[link|http://www.salon.com/news/feature/2001/10/11/sword/index_np.html|Multiculturalists won't like this]
Excerpt:
Oct. 11, 2001 | Since the terror attacks, great care has been taken to emphasize that Osama bin Laden and the Al-Qaida terrorist network do not represent Islam or the concept of jihad as presented in the Koran. Everybody certainly wishes that this were true, that Islam is a religion of peace, as the president said, and that the bin Ladens of the world are nothing more than aberrations in the history of religion.
Yet there is reason to believe that there is something inherent in the history and texts of the religion that leads to this behavior.

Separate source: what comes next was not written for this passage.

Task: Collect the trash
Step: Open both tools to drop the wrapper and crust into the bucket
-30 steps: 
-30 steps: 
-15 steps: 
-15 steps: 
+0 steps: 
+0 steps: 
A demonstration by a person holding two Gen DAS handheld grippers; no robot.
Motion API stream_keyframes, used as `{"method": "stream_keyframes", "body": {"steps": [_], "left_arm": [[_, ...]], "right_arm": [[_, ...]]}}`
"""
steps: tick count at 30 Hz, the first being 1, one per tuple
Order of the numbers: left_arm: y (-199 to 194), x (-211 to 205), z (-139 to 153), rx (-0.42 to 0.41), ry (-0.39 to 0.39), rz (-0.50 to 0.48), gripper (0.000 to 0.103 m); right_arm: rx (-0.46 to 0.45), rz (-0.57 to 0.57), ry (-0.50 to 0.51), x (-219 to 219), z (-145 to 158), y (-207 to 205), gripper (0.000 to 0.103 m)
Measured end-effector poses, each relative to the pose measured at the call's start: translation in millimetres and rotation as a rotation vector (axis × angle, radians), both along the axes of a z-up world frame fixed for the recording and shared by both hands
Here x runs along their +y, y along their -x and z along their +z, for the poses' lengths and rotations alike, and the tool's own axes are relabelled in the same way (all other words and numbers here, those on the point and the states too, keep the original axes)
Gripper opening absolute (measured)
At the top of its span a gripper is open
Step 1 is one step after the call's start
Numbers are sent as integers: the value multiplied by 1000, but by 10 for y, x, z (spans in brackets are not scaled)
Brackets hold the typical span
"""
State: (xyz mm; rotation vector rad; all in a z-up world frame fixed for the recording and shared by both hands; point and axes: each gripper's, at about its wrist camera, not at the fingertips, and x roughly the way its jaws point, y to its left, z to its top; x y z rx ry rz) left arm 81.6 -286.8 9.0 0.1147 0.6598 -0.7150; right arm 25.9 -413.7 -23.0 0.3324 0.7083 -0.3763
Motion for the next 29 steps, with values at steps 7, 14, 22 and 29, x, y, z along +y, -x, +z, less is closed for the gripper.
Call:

At the core of Islamic history is the fact of the unification of the tribes of Arabia into a powerful medieval military force, one that overran the waning power of the Byzantine Empire and the Persians in the Levant. Islam, from its inception, is a political as well as a religious movement, and the themes of religion, politics and law are inseparable in the Koran and in Islam as a whole. In short, Islam does not have a religious history apart from its political history.
This is in distinction from Judaism and Christianity, in which the religious community both pre-dates and post-dates the existence of a Jewish or Christian political state.
Looked at this way, jihad is not a secondary concept in the development of Islam -- something grafted on to the original religious message -- rather it is the very origin of Islam, the sine qua non of the faith.